L’alignement de l’Union européenne sur un scénario visant à limiter le réchauffement planétaire à +1,5 degré ne nécessite pas de procéder à des investissements supplémentaires dans l’infrastructure de gaz fossile de l’UE, estime un rapport d’Artelys, une entreprise de consultance active dans le domaine énergétique, publié vendredi 20 novembre.
S’inscrivant dans le cadre de la révision à venir du règlement (347/2013) de l’UE relatif au réseau transeuropéen d’énergie (RTE-E), l’analyse d’Artelys est basée sur une modélisation de l’évolution du système énergétique européen à l’horizon 2050 inspirée du ‘scénario 1.5TECH’ de la Commission européenne (l’un des scénarios prévoyant une réduction des émissions visant à limiter le réchauffement planétaire à +1,5°C).

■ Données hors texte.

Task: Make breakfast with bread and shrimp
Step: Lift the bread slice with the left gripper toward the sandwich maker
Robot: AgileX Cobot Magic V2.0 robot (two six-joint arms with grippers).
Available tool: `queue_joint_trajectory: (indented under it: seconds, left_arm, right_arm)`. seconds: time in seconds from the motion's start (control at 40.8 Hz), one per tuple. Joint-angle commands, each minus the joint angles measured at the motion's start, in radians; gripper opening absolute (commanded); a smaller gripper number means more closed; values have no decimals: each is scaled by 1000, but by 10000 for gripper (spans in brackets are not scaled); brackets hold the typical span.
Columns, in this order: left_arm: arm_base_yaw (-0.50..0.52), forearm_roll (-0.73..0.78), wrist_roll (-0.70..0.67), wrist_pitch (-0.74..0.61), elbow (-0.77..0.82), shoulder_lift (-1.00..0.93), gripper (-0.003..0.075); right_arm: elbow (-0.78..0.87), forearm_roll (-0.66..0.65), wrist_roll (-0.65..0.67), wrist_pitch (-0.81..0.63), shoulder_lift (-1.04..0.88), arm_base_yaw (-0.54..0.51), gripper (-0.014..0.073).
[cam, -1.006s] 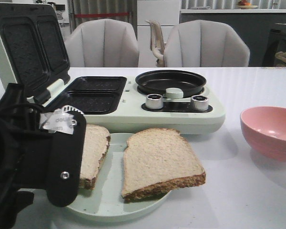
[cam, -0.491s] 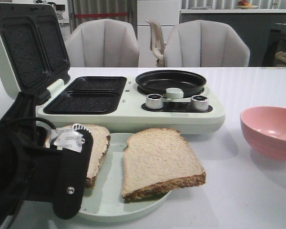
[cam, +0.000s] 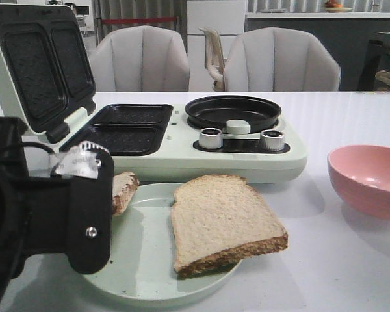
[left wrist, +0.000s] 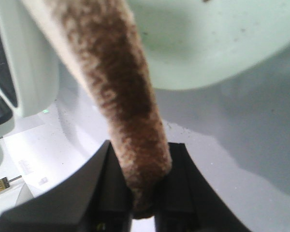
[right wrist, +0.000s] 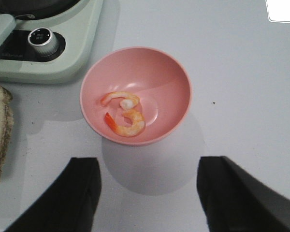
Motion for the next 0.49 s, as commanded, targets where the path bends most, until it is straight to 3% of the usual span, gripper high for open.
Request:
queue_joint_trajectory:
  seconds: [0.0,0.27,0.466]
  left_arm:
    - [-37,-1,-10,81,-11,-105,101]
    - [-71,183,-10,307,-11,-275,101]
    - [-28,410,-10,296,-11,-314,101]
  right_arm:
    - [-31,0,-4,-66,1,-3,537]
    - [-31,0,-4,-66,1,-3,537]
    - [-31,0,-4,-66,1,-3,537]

Parmi ses conclusions, le rapport souligne qu’il « n’est pas nécessaire de procéder à des investissements supplémentaires dans les infrastructures de transport du méthane (gaz naturel, e-CH4, biométhane) » pour rester aligné sur un scénario +1,5°C ni pour garantir la sécurité de l’approvisionnement énergétique au sein de l’UE.

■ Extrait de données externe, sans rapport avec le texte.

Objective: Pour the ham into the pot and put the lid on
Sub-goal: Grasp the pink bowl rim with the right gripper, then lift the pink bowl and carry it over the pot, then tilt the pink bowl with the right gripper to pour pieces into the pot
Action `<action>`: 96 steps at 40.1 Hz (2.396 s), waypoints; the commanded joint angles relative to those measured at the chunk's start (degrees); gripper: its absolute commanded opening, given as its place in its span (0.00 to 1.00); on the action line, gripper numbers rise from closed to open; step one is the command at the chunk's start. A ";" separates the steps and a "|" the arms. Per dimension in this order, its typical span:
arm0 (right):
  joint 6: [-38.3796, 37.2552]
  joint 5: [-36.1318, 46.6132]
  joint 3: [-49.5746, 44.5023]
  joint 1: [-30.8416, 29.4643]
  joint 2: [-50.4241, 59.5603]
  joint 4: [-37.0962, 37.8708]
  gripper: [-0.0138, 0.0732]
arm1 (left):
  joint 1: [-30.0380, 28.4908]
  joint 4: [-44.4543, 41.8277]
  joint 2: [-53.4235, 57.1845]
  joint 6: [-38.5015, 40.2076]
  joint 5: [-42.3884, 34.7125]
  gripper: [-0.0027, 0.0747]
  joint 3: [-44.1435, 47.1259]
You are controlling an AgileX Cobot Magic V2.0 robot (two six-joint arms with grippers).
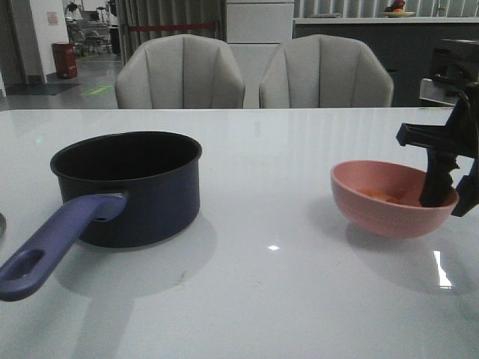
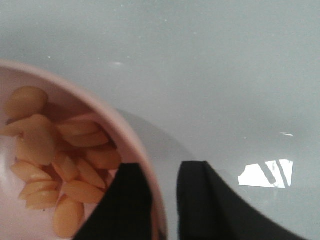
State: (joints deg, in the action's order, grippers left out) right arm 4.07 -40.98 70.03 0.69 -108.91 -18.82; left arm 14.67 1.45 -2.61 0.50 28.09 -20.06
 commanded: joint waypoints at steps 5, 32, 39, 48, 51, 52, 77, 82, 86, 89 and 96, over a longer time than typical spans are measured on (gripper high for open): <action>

« En effet, comme le gaz naturel est en train de disparaître progressivement, la demande de méthane sera satisfaite par du biométhane et/ou du e-CH4 (issu de la fermentation entérique) produits localement », explique ainsi le document.
Artelys recommande donc à l’UE d’exclure tout investissement supplémentaire dans l’infrastructure de transport du méthane « afin d’éviter de créer des actifs échoués (‘stranded assets’), à moins qu’ils ne prévoient la reconversion des gazoducs existants en fonction des besoins futurs démontrés en hydrogène ».